Setelah semua kelompok maju, Rangga dan Ezra beralih menatap Luna yang berada di sebelahnya yang tengah memberikan beberapa kritikan dan saran untuk mereka yang sudah tampil.
Gadis itu blak-blakan mengkritik kekurangan mereka, namun juga memberikan saran yang berguna untuk mereka. Luna berbicara dengan tegas dan lugas saat menjelaskan beberapa poin kesalahan yang dibuat.
Seperti saat dirinya mencontohkan sebuah nyanyian, yang ternyata suara Luna sangat merdu.
Atau mengkoreksi gerakan tari, yang gadis itu bisa ditarikan dengan gerakan melebihi seorang penari profesional.
Dan mencontohkan kesalahan not-not atau nada instrumen musik yang mereka mainkan. Luna dapat memainkan semua alat musiknya dengan baik.
Semua orang di sana memandangnya dengan kagum, bahkan Ezra dan Rangga hanya mengungkapkan beberapa pendapat mereka untuk kelompok yang sudah tampil pertama, dan kemudian hanya menatap setiap gerakan Luna, memandangnya dengan pandangan terpesona.
Ketika tiba waktunya untuk istirahat makan siang, mereka tetap melihat ke arah Luna dengan pandangan penuh kekaguman yang tidak hilang.
Ezra mengulurkan tangannya dan memberikan tisu pada Luna, sambil berkata dengan kagum, "Kau sangat membantuku.
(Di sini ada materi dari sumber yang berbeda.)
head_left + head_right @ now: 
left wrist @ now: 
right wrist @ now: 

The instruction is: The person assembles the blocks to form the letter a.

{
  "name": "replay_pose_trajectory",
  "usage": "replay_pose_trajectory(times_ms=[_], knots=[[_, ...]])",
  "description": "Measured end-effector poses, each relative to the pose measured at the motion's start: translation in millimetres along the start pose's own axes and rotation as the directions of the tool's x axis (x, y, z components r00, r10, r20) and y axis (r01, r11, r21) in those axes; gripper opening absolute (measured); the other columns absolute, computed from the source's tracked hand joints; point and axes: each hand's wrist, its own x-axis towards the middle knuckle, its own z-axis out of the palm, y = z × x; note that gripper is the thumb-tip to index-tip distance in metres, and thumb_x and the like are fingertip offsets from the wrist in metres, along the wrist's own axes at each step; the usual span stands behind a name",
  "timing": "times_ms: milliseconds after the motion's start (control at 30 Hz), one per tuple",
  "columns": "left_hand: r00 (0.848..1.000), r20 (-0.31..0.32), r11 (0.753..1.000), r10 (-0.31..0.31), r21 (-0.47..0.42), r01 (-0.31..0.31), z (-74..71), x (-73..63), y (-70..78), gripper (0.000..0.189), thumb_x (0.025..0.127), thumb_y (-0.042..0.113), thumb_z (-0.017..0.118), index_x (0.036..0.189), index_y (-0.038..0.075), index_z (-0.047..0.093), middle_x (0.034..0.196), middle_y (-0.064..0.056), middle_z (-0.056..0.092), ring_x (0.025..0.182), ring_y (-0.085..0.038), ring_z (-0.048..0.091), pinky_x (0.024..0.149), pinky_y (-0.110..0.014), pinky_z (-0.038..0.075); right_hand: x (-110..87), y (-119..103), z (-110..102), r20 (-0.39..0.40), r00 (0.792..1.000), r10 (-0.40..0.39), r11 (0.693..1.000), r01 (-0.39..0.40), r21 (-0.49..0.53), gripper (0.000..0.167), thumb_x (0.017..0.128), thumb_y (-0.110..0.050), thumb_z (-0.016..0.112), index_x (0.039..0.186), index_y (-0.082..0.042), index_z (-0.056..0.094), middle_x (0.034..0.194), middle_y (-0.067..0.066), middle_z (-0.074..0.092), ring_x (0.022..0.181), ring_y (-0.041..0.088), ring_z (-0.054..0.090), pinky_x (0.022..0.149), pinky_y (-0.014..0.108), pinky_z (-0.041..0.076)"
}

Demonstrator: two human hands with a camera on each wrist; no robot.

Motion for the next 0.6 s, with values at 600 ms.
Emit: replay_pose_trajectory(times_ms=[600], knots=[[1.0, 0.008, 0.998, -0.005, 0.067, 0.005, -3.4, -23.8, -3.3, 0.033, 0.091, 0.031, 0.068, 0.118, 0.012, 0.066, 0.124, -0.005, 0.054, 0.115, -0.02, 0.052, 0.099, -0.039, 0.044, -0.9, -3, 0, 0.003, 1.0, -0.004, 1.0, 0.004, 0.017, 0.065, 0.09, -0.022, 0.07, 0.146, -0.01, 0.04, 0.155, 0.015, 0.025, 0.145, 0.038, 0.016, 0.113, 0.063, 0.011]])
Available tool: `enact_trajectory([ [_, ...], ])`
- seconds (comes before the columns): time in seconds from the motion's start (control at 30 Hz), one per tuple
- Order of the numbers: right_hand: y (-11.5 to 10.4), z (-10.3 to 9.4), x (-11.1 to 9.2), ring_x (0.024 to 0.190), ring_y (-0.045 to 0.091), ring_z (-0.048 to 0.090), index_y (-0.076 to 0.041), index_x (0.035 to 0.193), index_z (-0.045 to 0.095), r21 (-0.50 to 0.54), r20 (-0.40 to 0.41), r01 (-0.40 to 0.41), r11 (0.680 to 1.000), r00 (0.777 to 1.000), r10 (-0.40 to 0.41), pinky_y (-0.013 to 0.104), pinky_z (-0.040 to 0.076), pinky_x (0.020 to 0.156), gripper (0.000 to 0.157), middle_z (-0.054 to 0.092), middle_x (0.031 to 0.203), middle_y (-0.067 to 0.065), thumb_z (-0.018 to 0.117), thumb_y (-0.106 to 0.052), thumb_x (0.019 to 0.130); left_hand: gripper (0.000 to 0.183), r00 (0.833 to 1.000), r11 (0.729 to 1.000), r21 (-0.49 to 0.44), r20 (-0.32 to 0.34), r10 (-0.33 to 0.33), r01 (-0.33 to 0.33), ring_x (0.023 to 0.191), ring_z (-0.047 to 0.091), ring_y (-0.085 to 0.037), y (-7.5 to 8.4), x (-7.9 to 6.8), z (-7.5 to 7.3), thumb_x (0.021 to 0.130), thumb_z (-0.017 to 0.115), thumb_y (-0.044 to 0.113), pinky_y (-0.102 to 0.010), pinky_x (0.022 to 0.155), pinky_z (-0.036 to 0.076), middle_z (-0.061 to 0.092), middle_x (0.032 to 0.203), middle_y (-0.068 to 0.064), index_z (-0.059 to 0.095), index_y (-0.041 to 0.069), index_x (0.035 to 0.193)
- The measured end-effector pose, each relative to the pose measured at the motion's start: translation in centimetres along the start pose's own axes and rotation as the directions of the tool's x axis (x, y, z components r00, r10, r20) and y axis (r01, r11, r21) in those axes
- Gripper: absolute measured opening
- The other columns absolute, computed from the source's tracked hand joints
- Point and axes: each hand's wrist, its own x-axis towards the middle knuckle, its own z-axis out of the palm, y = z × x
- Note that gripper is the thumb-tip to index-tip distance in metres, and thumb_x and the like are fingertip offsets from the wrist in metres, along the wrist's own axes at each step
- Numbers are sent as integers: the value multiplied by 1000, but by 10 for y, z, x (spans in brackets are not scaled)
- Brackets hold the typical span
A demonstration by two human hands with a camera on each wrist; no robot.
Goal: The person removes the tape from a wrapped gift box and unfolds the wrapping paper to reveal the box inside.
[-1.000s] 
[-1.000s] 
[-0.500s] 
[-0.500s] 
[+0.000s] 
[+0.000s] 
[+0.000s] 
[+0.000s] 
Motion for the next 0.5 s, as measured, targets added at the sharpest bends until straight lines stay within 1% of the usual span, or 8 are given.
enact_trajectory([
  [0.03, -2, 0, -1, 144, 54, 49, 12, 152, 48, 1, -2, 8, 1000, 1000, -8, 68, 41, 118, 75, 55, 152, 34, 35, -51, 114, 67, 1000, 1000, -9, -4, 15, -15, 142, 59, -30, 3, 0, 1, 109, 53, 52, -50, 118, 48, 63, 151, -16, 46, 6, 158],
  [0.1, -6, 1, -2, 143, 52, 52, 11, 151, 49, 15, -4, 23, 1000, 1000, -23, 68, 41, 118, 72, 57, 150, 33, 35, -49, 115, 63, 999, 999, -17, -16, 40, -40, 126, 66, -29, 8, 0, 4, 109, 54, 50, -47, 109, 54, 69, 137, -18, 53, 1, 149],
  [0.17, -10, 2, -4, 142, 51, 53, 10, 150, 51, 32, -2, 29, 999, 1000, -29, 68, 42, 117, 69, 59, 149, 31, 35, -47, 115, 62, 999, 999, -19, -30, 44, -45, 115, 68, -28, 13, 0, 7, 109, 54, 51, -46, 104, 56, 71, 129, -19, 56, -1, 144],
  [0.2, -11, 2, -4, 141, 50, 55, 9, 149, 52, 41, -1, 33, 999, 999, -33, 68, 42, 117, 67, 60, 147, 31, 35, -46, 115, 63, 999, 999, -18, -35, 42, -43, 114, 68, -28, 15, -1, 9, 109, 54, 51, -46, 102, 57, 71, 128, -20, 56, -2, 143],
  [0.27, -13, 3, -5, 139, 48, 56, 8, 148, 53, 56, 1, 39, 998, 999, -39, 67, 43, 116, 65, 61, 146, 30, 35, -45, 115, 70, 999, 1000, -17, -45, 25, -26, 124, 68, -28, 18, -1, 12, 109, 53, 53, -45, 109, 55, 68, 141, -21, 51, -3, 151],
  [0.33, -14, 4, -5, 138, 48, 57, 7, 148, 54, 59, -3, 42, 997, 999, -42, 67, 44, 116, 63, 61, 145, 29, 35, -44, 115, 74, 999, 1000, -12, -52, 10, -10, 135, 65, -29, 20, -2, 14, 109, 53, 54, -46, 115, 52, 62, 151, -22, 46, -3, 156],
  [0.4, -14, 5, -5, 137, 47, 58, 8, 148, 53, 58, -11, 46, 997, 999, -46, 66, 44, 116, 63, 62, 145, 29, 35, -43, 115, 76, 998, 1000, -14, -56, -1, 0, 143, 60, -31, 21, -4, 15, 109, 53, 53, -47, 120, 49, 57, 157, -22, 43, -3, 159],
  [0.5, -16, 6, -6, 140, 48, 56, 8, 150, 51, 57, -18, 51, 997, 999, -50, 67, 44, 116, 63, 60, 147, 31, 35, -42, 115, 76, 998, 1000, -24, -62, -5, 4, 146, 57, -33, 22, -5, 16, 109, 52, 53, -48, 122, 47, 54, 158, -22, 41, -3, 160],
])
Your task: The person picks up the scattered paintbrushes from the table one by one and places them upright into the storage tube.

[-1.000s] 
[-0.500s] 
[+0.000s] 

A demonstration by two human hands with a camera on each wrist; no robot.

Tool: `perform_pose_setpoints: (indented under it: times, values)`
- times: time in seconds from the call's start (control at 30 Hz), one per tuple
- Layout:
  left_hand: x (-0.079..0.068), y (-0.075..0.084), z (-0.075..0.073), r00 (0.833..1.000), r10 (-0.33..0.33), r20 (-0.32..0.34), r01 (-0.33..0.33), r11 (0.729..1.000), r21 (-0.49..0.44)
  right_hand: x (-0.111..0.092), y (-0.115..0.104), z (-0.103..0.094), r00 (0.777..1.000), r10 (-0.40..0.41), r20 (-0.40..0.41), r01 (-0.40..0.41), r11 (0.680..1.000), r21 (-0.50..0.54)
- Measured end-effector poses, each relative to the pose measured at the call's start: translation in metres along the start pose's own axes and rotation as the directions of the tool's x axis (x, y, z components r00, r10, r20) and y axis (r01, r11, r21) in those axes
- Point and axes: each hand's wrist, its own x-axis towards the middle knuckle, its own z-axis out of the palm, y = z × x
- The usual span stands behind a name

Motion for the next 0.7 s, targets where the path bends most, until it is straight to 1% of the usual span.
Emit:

Aku seperti tidak ada apa-apanya tadi dibandingkan dirimu, Luna."
Luna mengambil tisunya, dan berterima kasih padanya.
"Tidak, kok. Aku cuma memberikan beberapa kritik dan saran pada mereka, Kak" ujar Luna sambil mengelap keringat yang ada di dahinya."
Rangga yang melihat interaksi antar Ezra dan Luna hanya memandang mereka dengan kesal.
Mereka bertiga kemudian membeli makanan dan makan di aula. Hanya ada mereka bertiga yang makan disitu.
Saat Luna akan memakan tahunya, Rangga yang berada di sebelahnya berkata, "Luna, aku mau tahumu."
"Hah?" Dia menoleh dan terkejut saat melihat Rangga menundukkan kepalanya dan memakan tahu yang ada di sendoknya.